* [YOUR OBJECTIVE] From the entries below, reproduce exactly the line containing "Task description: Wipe", the line containing "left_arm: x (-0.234", and every line in between, with nothing added.

***** PROVIDED DATA

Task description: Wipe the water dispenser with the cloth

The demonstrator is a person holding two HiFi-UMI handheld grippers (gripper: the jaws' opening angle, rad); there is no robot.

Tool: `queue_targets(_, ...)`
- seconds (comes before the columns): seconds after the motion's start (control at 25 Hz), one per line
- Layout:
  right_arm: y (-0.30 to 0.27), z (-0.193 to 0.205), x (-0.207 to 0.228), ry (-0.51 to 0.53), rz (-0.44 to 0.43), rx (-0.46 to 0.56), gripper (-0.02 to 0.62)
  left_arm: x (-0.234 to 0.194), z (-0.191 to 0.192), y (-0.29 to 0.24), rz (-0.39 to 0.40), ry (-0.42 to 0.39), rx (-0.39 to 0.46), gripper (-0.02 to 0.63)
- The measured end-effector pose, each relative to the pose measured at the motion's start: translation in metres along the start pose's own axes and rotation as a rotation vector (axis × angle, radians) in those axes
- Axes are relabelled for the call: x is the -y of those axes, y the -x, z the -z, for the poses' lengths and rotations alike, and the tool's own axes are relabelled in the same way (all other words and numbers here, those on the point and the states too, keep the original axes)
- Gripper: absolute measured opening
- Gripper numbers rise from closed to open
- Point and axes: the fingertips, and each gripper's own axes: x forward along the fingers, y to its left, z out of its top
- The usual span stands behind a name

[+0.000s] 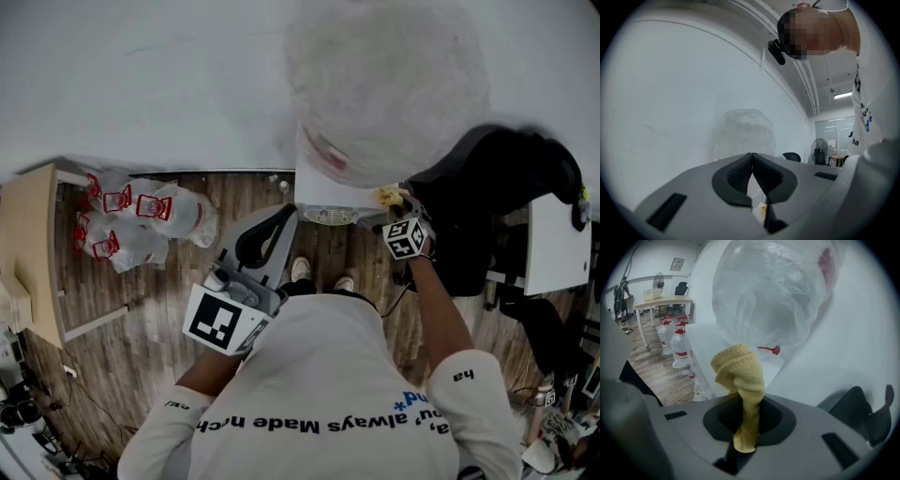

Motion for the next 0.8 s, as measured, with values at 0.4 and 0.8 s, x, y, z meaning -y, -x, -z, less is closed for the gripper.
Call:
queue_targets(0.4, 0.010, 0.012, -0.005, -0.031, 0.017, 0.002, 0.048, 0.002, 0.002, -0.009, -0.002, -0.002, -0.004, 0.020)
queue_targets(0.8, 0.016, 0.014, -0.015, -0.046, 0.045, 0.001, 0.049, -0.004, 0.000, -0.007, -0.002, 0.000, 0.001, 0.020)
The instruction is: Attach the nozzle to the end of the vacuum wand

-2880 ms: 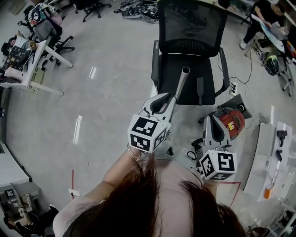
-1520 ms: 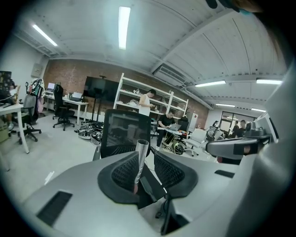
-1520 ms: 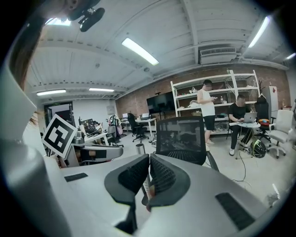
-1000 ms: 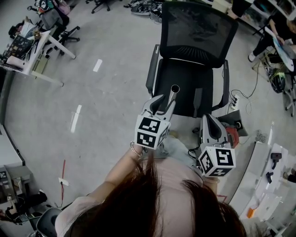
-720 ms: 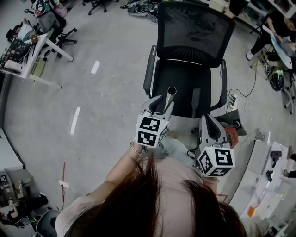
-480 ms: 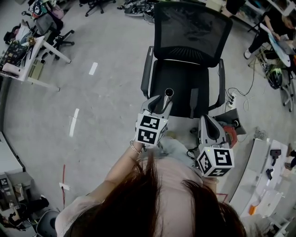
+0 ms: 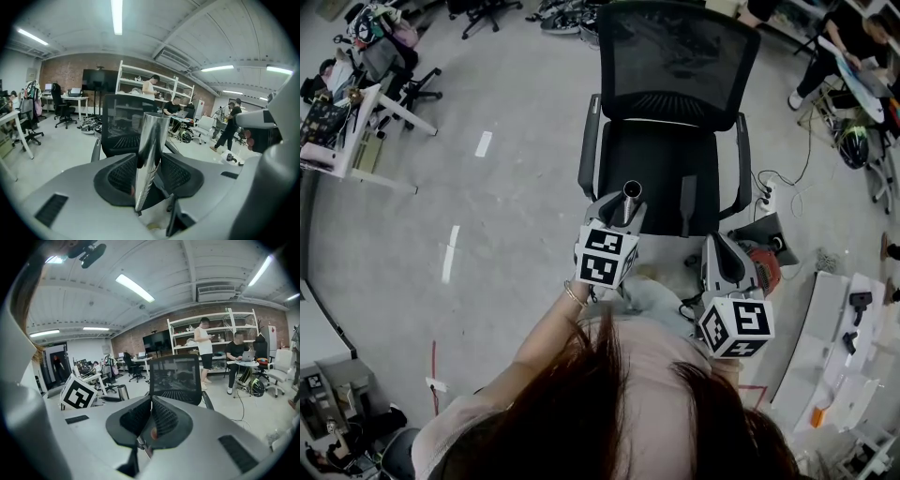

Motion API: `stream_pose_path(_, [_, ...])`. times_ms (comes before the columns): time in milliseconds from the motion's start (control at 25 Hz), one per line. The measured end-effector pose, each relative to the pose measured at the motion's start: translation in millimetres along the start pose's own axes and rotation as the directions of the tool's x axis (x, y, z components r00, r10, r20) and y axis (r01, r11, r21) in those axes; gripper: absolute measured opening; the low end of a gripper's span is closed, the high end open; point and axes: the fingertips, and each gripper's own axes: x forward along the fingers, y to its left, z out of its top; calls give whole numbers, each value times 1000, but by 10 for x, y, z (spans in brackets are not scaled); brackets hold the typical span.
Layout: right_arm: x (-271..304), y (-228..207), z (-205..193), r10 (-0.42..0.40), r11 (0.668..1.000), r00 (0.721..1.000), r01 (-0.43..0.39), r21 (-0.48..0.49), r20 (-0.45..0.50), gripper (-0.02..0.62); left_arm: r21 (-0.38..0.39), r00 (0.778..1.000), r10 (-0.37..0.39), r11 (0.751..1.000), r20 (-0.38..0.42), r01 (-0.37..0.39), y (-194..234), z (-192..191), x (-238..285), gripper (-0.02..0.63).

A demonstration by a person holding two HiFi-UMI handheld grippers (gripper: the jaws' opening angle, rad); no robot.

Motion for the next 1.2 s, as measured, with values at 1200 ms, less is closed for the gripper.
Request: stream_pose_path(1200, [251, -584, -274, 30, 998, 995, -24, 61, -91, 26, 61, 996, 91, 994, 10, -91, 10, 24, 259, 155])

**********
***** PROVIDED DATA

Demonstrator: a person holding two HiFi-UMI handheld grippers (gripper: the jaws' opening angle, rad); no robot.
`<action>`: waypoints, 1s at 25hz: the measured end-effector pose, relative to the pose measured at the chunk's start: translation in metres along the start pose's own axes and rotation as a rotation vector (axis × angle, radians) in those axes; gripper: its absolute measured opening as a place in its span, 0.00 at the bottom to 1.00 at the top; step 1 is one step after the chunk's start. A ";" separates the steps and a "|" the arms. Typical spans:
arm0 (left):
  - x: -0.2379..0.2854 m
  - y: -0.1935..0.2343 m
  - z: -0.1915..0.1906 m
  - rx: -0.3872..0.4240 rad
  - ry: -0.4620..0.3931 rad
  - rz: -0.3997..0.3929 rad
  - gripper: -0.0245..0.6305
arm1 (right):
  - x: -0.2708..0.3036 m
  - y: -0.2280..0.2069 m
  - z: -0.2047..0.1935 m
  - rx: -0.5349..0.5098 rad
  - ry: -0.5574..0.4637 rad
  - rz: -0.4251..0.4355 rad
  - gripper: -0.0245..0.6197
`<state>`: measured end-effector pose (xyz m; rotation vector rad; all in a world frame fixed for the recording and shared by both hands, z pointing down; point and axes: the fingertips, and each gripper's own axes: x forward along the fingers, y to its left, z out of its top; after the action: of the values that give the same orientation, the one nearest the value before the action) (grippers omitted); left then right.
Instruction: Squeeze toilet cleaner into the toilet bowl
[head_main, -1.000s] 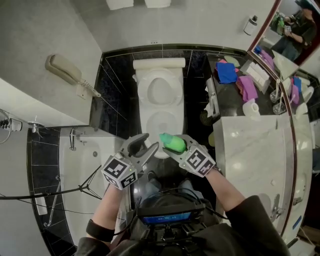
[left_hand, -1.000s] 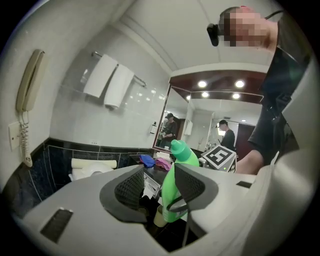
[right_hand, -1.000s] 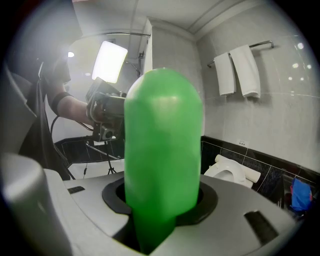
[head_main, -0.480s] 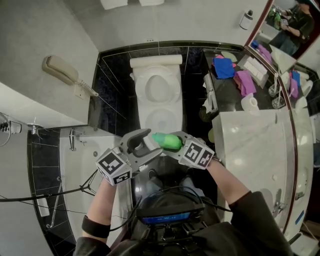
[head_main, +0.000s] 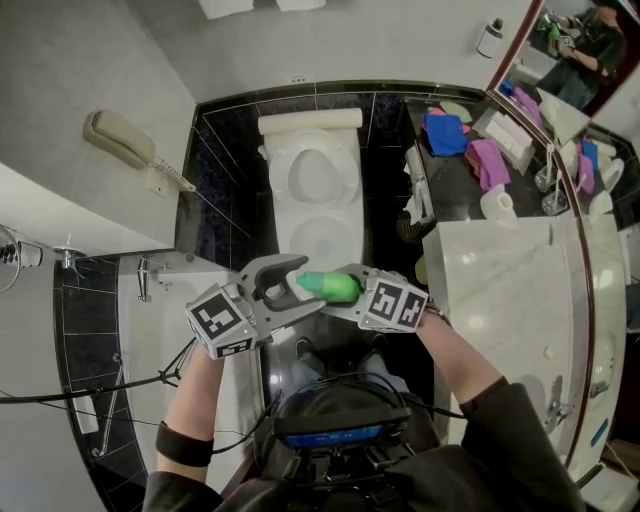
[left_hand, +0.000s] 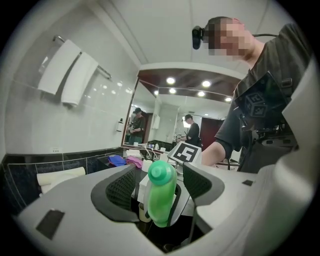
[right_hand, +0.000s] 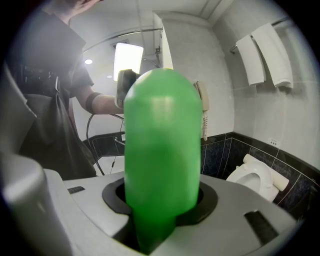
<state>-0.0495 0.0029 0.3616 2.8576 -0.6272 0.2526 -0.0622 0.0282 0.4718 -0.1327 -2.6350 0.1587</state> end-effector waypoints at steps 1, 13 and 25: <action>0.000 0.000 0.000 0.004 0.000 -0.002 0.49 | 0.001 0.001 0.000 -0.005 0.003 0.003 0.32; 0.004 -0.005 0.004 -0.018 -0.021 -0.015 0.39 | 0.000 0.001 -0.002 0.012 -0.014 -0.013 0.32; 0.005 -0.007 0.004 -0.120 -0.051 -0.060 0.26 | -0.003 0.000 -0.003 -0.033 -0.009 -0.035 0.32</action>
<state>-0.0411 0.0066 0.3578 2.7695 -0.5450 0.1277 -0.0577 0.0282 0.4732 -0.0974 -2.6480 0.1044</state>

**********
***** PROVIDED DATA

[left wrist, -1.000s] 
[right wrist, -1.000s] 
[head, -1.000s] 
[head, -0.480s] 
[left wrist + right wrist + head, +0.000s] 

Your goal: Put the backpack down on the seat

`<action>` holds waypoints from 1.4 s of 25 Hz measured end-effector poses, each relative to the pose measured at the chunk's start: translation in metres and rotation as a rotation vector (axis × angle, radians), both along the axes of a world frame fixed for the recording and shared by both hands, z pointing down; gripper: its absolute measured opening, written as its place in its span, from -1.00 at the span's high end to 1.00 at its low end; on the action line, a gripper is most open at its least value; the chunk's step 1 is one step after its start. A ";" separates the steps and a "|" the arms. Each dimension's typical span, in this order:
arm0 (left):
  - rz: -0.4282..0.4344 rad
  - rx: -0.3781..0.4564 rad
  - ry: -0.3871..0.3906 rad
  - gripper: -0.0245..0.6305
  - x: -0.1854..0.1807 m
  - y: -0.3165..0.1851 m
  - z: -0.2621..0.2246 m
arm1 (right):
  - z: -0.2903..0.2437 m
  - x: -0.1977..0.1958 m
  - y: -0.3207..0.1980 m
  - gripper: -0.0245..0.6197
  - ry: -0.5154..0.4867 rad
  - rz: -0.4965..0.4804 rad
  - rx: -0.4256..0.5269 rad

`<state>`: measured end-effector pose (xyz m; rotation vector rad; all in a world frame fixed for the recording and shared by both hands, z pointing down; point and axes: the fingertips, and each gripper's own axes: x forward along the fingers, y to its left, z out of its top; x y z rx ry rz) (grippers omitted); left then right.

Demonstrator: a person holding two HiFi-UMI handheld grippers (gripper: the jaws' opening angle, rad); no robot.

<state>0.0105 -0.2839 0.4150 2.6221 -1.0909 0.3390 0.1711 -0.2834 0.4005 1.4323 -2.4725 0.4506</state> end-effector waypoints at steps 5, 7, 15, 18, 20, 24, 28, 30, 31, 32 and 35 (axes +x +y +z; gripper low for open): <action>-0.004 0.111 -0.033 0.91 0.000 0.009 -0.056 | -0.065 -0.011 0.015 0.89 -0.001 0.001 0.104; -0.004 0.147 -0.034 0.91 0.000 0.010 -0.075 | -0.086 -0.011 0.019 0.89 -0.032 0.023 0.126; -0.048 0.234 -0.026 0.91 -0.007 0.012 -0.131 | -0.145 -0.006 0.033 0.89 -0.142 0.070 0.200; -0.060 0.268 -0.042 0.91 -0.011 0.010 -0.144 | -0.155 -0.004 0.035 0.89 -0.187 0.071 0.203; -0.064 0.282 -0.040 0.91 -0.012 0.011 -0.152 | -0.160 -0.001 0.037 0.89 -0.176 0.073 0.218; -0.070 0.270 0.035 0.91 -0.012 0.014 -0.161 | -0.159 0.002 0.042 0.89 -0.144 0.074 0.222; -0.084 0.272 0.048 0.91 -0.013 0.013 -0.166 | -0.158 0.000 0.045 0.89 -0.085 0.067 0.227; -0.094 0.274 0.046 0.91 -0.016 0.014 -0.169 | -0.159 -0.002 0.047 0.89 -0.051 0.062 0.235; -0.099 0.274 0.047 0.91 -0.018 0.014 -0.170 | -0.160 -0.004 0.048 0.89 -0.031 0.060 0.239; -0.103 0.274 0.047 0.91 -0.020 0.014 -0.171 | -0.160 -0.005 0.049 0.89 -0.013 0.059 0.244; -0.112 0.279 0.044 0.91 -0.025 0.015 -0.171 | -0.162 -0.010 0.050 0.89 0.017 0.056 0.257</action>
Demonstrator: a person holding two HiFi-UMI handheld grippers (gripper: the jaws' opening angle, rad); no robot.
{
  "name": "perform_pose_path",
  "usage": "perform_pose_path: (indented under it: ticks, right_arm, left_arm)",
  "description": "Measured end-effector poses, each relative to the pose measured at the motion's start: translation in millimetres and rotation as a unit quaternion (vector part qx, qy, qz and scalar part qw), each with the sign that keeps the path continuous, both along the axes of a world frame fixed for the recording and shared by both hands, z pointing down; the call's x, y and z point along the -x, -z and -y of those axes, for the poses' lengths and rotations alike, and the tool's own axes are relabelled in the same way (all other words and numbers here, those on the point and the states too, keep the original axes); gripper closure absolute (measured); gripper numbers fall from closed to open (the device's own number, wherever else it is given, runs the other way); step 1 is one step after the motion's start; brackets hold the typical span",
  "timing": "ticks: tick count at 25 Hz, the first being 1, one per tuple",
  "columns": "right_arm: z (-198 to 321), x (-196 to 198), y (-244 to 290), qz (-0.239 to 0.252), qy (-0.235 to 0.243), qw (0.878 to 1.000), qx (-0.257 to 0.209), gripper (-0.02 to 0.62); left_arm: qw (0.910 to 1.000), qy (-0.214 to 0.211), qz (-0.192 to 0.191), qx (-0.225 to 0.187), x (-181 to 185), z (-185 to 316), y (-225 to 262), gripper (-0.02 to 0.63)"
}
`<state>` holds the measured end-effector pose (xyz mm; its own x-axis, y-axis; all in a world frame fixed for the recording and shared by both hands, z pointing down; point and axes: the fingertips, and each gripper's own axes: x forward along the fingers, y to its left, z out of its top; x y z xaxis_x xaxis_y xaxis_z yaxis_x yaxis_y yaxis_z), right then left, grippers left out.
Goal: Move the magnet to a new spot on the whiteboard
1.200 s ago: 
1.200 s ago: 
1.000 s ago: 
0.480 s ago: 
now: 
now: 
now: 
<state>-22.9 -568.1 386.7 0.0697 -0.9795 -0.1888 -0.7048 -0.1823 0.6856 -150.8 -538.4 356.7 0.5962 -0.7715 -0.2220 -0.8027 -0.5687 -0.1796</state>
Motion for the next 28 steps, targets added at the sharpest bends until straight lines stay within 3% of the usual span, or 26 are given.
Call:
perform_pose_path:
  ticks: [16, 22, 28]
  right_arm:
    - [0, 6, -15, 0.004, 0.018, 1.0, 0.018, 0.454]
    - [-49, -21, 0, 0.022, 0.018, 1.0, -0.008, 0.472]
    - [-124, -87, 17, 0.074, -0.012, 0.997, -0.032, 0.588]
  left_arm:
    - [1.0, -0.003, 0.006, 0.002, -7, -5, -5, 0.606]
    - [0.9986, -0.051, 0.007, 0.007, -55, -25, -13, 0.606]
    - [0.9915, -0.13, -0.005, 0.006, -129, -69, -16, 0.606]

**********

* [WRITTEN SOLUTION]
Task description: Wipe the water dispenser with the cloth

The demonstrator is a person holding two HiFi-UMI handheld grippers (gripper: the jaws' opening angle, rad); there is no robot.

Tool: `queue_targets(_, ...)`
- seconds (comes before the columns): seconds after the motion's start (control at 25 Hz), one per line
- Layout:
  right_arm: y (-0.30 to 0.27), z (-0.193 to 0.205), x (-0.207 to 0.228), ry (-0.51 to 0.53), rz (-0.44 to 0.43), rx (-0.46 to 0.56), gripper (-0.02 to 0.62)
  left_arm: x (-0.234 to 0.194), z (-0.191 to 0.192), y (-0.29 to 0.24), rz (-0.39 to 0.40), ry (-0.42 to 0.39), rx (-0.39 to 0.46), gripper (-0.02 to 0.63)

The answer stands, and there is nothing more to add.